Studio album by Luis Miguel
- Released: 2 May 2008
- Studio: Ocean Way Recording; Record Plant; Westlake Recording Studios (Hollywood, CA);
- Genre: Pop
- Length: 51:43
- Language: Spanish
- Label: Warner Music Latina
- Producer: Luis Miguel; Manuel Alejandro;

Luis Miguel chronology
| Navidades (2006) | Cómplices (2008) | No Culpes a La Noche (2009) |

Singles from Complices
- "Si Tú Te Atreves" Released: 7 April 2008; "Te Desean" Released: 30 June 2008;

= Cómplices =

2008 studio album by Luis Miguel

Cómplices is the 18th studio album by Mexican singer Luis Miguel, released on 2 May 2008 by Warner Music Latina.
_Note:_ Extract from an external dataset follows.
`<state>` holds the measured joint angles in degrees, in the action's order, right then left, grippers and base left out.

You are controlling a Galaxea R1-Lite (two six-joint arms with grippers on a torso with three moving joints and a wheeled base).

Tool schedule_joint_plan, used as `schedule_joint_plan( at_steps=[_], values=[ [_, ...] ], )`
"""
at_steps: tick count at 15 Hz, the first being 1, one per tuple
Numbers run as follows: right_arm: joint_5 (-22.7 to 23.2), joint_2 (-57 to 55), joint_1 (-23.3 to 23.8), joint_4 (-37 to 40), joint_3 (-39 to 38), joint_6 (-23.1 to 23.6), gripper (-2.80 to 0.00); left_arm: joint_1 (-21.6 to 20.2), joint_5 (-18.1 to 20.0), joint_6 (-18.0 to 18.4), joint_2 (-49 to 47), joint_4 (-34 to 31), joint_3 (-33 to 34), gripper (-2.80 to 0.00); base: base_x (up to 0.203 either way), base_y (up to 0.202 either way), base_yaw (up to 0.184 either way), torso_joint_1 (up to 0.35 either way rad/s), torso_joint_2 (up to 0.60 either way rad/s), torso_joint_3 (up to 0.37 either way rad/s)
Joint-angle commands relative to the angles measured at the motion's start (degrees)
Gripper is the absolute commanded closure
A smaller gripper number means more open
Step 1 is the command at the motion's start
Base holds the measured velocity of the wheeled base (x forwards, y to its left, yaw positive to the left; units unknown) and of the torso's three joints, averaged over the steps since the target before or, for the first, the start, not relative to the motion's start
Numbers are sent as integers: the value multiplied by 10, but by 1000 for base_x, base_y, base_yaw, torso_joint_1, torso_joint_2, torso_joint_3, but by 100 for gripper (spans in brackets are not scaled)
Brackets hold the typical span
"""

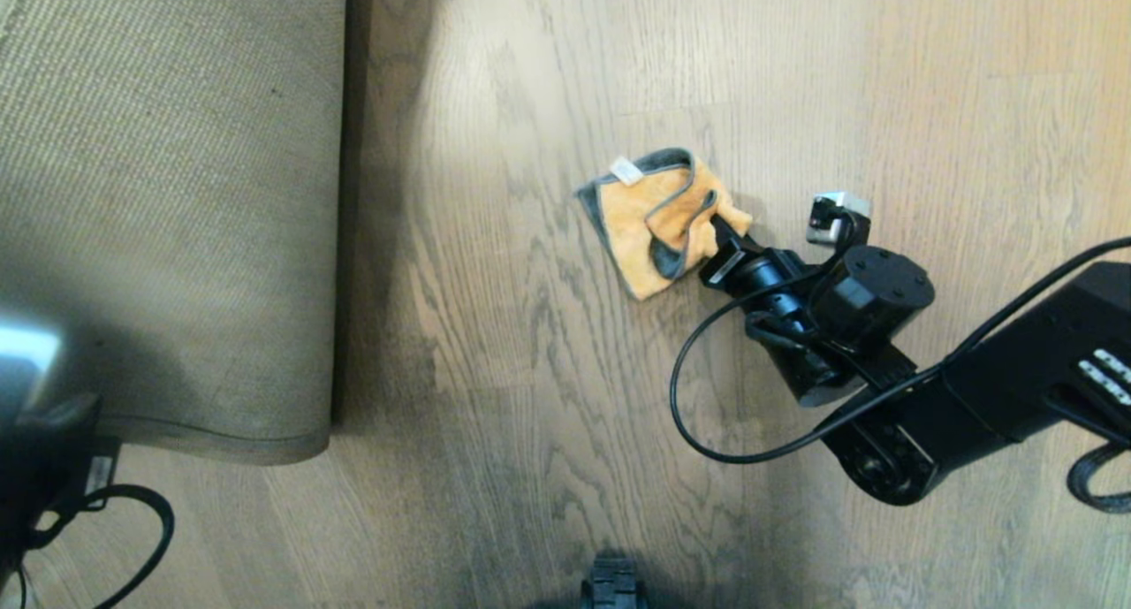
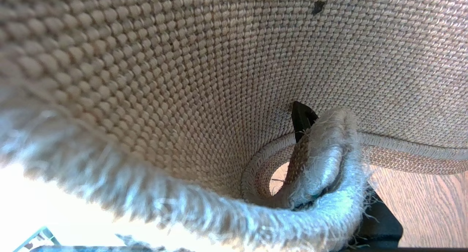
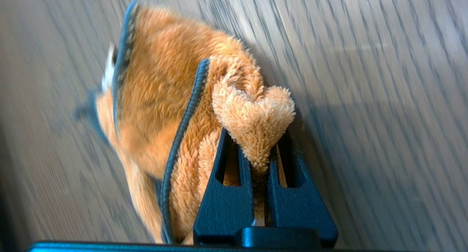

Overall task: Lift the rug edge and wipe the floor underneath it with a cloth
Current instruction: Wipe the floor under the carpet with a rag

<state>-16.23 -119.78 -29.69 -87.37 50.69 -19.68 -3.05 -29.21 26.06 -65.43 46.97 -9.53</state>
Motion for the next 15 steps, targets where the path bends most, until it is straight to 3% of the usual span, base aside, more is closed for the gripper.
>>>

The record is a collaboration with Spanish musician Manuel Alejandro, who wrote and arranged the songs, and co-produced the album with Luis Miguel. Musically, it is a pop album of mostly ballads and a few uptempo tracks with lyrics emphasizing romance. Two singles were released to promote the album: "Si Tú Te Atreves" and "Te Desean". To further promote the record, Luis Miguel embarked on the year-long Cómplices Tour from September 2008 to September 2009. He performed in North America and a few countries in South America.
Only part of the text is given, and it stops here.